Em dezembro, o Anubis permaneceu em primeiro lugar como o malware móvel mais difundido, seguido por Hiddad e AlienBot.

1.Anubis é um cavalo de Troia bancário projetado para smartphones Android. Desde que foi detectado inicialmente, ele ganhou funções adicionais, incluindo a funcionalidade Remote Access Trojan (RAT), keylogger, recursos de gravação de áudio e vários recursos de ransomware. Foi detectado em centenas de aplicativos diferentes disponíveis na Google Store.

2.Hiddad é um malware Android que reembala aplicativos legítimos e os libera em uma loja de terceiros. Sua principal função é exibir anúncios, mas também pode obter acesso aos principais detalhes de segurança incorporados ao sistema operacional.

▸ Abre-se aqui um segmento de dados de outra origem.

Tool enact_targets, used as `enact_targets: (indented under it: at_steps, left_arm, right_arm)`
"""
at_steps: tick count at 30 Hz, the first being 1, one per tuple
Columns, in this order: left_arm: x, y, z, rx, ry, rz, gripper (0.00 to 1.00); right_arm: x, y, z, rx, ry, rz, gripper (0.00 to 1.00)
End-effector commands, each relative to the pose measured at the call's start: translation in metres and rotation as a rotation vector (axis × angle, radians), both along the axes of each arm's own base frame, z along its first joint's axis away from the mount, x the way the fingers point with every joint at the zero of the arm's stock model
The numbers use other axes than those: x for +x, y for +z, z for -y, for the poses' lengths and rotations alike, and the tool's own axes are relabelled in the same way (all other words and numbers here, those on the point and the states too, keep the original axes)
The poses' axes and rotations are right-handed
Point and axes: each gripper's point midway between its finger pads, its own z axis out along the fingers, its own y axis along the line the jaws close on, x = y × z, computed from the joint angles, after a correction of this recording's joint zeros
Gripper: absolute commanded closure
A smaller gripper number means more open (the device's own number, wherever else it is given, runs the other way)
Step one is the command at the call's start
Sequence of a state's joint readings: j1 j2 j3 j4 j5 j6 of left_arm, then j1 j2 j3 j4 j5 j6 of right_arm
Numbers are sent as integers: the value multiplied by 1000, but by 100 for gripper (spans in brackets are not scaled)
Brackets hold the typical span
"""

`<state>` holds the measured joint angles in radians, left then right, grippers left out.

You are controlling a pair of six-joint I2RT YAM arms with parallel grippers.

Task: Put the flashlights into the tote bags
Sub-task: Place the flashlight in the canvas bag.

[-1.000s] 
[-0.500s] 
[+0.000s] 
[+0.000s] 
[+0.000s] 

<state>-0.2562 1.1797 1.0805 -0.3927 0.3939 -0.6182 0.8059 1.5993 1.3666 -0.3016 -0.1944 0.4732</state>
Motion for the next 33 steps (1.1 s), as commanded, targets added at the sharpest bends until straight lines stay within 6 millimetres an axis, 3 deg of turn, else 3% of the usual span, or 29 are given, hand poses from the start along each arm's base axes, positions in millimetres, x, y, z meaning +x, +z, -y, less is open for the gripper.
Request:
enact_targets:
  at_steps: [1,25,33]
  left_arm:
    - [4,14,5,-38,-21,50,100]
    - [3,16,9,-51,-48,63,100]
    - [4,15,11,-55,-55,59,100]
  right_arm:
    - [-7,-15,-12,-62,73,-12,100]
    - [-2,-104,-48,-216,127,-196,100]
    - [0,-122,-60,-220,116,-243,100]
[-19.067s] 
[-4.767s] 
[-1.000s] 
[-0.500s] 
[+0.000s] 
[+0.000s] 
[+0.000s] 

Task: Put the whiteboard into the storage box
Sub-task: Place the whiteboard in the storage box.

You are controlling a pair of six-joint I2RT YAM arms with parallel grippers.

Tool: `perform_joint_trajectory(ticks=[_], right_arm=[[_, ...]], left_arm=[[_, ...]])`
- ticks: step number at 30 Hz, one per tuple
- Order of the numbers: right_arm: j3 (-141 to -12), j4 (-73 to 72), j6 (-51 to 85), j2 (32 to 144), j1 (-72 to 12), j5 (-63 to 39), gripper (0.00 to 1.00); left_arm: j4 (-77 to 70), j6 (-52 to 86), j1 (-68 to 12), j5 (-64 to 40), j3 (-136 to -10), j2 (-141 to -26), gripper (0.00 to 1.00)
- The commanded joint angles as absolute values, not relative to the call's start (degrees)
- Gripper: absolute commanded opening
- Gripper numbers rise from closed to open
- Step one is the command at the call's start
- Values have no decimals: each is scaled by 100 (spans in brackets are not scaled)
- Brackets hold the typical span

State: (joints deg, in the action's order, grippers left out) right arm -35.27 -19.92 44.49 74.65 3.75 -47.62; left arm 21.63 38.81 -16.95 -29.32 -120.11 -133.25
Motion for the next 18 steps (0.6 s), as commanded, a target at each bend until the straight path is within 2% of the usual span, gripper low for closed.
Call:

3.AlienBot é um cavalo de Troia bancário para Android, vendido clandestinamente como Malware-as-a-Service (MaaS). Ele suporta keylogging, sobreposições dinâmicas para roubo de credenciais, bem como coleta de SMS para desvio de duplo fator de autenticação (2FA). Recursos adicionais de controle remoto são fornecidos usando um módulo TeamViewer.

Os principais malwares de dezembro no Brasil

Em dezembro, o índice de ameaças do Brasil teve como principal malware o Qbot com impacto de 16,58%, praticamente o dobro do índice de impacto global. O XMRig aparece em segundo lugar na lista do Brasil com impacto de 5,63%; e o Emotet ficou em terceiro com 5,02% de impacto.